Justin uses iStopMotion with both children as young as five and adults up to age 70 with little to no tech experience to help them bring their ideas to life. He notes that “it often feels like the process and technical information you're trying to share with them is an irrelevant detail” in comparison to the creative end result. The benefit of iStopMotion to this is the program’s ease of use, which almost takes the technical aspect out of the equation altogether.

Justin enjoys putting together his own animated films when he has a few hours to spare, and judging from his latest short film “The Fridge Tucker,” he enjoys putting a fridge and some plasticine together, as well! The minute-and-a-half Claymation short took him five hours in total to finish, minus the model-making. To complete the film, Justin used iStopMotion, Final Cut Pro, Photoshop, GarageBand, and any spur-of-the-moment animation ideas he came up with as he went along, as he didn’t story board or plan anything beforehand beside the overarching theme. He says that the short film is a test piece for a larger concept he’s working on, which explores the themes and ideas of “monsters” in a modern context, placed in our homes.

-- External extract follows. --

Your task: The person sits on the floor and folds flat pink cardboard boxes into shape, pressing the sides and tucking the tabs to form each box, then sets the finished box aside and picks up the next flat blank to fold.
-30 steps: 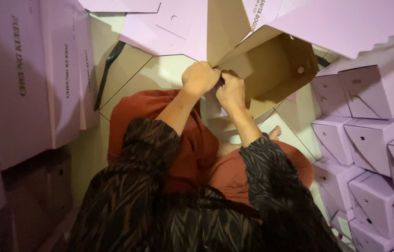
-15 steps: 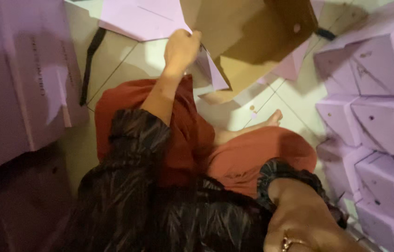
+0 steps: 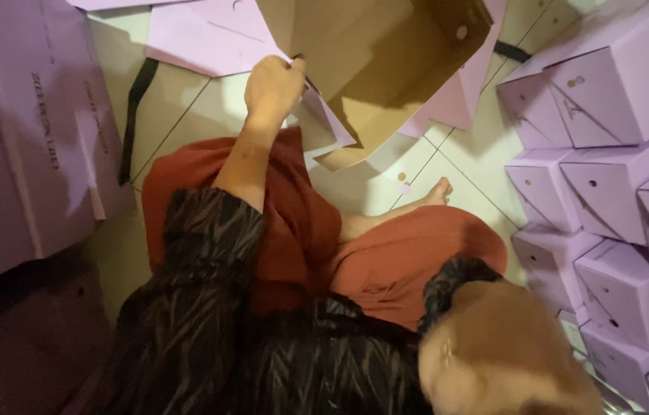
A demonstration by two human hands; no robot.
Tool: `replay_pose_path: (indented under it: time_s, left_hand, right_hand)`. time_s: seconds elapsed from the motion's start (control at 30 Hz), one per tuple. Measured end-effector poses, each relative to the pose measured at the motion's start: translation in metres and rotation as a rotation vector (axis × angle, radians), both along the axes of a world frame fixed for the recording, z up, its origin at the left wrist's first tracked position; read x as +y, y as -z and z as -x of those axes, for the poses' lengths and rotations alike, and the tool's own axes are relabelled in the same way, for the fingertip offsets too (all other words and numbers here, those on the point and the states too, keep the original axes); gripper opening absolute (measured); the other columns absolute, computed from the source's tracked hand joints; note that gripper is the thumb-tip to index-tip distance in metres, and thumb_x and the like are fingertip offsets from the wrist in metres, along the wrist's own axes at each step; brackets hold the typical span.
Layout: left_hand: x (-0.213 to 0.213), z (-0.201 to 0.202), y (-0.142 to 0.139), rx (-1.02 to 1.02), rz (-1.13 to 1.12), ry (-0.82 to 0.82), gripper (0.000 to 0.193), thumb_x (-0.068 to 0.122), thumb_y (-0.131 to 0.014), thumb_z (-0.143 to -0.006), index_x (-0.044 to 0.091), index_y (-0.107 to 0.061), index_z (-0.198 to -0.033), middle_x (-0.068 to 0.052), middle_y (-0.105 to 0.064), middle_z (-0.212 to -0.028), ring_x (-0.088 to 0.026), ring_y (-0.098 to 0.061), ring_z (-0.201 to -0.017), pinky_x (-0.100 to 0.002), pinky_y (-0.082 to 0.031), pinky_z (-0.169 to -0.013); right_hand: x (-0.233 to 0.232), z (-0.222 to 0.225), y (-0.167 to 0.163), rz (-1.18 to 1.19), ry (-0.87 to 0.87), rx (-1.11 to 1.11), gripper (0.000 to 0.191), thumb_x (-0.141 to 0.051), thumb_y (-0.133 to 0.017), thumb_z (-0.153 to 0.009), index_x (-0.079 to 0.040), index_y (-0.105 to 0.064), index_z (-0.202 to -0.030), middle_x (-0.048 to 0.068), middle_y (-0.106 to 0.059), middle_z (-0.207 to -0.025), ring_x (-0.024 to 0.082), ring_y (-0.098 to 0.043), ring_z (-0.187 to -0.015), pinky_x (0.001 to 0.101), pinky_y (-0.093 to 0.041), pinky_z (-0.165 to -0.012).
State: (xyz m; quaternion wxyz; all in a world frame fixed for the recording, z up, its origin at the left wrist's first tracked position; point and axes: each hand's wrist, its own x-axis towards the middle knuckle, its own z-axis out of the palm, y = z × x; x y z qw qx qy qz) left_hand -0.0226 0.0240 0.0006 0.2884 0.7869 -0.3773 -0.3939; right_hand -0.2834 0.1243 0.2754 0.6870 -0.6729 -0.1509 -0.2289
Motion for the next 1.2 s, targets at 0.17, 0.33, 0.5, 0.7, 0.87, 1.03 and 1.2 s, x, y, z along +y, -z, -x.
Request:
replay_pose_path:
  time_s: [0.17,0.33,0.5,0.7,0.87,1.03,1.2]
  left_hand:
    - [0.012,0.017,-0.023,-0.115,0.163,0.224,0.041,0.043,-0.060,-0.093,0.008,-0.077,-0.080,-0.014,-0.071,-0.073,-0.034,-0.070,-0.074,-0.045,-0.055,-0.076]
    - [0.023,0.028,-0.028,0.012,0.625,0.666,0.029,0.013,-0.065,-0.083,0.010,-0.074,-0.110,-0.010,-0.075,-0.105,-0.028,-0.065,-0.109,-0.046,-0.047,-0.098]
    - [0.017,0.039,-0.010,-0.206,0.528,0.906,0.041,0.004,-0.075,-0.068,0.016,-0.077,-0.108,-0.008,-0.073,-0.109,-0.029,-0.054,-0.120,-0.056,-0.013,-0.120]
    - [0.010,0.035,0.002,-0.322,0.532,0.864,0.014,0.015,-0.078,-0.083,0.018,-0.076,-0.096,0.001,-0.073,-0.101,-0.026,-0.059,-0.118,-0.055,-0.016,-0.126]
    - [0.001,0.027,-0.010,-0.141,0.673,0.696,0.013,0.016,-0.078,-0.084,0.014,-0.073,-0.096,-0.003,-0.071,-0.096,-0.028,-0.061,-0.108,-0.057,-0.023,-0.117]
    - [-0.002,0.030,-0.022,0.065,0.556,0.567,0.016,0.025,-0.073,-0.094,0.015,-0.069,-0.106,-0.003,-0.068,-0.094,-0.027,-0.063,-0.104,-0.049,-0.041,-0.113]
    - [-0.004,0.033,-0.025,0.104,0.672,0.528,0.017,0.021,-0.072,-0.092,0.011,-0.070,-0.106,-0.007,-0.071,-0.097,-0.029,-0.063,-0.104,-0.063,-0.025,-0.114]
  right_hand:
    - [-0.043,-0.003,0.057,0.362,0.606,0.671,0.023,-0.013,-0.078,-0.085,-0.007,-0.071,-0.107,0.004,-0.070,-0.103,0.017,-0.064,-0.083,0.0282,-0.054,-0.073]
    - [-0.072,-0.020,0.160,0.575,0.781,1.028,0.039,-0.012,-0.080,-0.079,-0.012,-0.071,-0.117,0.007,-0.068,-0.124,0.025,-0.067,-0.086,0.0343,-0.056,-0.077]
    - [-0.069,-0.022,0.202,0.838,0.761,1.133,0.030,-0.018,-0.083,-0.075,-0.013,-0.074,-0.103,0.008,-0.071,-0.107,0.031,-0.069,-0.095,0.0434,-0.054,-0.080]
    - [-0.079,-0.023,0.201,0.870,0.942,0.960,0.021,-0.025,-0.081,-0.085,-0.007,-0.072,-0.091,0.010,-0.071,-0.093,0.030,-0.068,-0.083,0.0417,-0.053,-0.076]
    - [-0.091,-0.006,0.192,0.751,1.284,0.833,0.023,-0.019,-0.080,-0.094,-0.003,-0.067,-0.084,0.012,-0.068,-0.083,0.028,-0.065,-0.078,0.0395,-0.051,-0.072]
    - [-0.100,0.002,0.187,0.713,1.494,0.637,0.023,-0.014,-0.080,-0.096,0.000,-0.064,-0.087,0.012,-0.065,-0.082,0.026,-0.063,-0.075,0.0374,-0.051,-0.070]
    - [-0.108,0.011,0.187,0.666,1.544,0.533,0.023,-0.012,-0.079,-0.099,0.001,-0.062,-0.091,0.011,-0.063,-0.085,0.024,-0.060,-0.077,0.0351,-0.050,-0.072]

Watch Justin Cliffe’s “The Fridge Tucker” above for a fun and creative example of what iStopMotion can help a creative mind achieve!

NOTE: Justin Cliffe would like to thank THE HIVE, a youth media center that has been running in Shrewsbury, England, for their extensive help during his early career. It has actively engaged with young people for over seven years, offering them workshops and experiences in anything and everything from music to theatre and movie making to animation.